Yousef Marzouk, MIT
TITLE: "Nonlinear filtering and smoothing with transport maps"
Bayesian inference for non-Gaussian state-space models is a ubiquitous problem, arising in applications from geophysical data assimilation to mathematical finance. We will present a broad introduction to these problems and then focus on high dimensional models with nonlinear (potentially chaotic) dynamics and sparse observations in space and time. While the ensemble Kalman filter (EnKF) yields robust ensemble approximations of the filtering distribution in this setting, it is limited by linear forecast-to-analysis transformations. To generalize the EnKF, we propose a methodology that transforms the non-Gaussian forecast ensemble at each assimilation step into samples from the current filtering distribution via a sequence of local nonlinear couplings. These couplings are based on transport maps that can be computed quickly using convex optimization, and that can be enriched in complexity to reduce the intrinsic bias of the EnKF. We discuss the low-dimensional structure inherited by the transport maps from the filtering problem, including decay of correlations, conditional independence, and local likelihoods. We then exploit this structure to regularize the estimation of the maps in high dimensions and with a limited ensemble size.

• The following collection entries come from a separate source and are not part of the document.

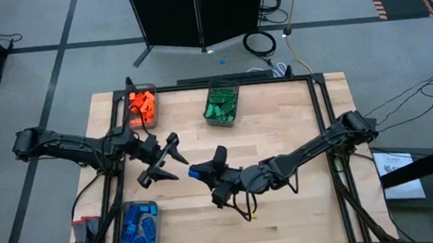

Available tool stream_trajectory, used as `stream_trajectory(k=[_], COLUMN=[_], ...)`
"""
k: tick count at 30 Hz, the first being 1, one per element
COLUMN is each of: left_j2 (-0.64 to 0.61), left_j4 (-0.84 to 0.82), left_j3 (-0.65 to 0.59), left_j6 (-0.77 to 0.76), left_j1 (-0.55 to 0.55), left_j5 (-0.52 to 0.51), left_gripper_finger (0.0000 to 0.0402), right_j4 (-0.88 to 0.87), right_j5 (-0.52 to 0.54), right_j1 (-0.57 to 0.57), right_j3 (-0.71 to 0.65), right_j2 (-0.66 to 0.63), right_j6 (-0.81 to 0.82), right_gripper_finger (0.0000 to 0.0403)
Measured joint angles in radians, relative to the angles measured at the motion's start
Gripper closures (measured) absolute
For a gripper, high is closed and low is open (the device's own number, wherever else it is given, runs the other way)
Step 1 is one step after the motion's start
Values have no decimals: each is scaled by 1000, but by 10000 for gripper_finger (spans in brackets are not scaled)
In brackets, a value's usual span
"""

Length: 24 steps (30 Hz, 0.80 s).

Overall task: Sort blocks
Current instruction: Put the blue game piece into the bottom left black transparent bin

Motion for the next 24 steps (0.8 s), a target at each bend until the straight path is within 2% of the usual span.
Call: stream_trajectory(k=[6,13,19,24], left_j2=[0,0,7,19], left_j4=[-10,-15,-36,-77], left_j3=[0,0,0,0], left_j6=[100,367,627,814], left_j1=[0,0,-36,-98], left_j5=[-22,-172,-245,-405], left_gripper_finger=[137,136,136,136], right_j4=[-12,-35,-35,-35], right_j5=[9,3,2,3], right_j1=[4,2,-1,-18], right_j3=[0,0,0,0], right_j2=[0,0,0,0], right_j6=[12,57,53,53], right_gripper_finger=[328,328,328,328])
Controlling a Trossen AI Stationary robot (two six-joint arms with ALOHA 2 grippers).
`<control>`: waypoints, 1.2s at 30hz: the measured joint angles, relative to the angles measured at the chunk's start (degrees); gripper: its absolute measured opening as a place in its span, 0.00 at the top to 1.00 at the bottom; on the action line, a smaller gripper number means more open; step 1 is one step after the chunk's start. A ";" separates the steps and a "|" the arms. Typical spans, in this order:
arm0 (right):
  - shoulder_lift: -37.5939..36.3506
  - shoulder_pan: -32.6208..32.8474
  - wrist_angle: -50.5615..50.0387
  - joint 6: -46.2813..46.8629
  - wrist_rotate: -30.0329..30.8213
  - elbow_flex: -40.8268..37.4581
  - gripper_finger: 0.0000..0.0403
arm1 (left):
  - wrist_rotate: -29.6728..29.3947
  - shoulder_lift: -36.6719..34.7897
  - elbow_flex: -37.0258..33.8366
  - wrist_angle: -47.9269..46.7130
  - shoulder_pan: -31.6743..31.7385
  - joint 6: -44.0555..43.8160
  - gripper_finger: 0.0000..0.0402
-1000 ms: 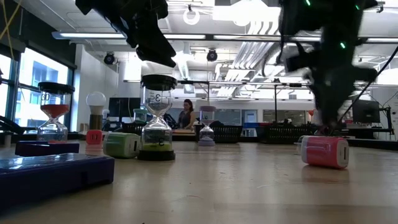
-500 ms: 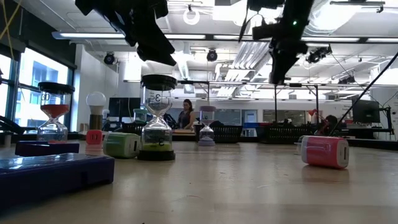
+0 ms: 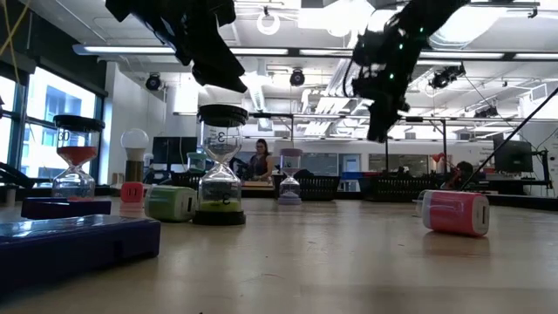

We also present variational methods---again based on transport maps---for smoothing and sequential parameter estimation in non-Gaussian state-space models. These methods rely on results linking the Markov properties of a target measure to the existence of low-dimensional couplings, induced by transport maps that are decomposable. The resulting algorithms can be understood as a generalization, to the non-Gaussian case, of the square-root Rauch--Tung--Striebel Gaussian smoother.
This is joint work with Ricardo Baptista, Daniele Bigoni, and Alessio Spantini.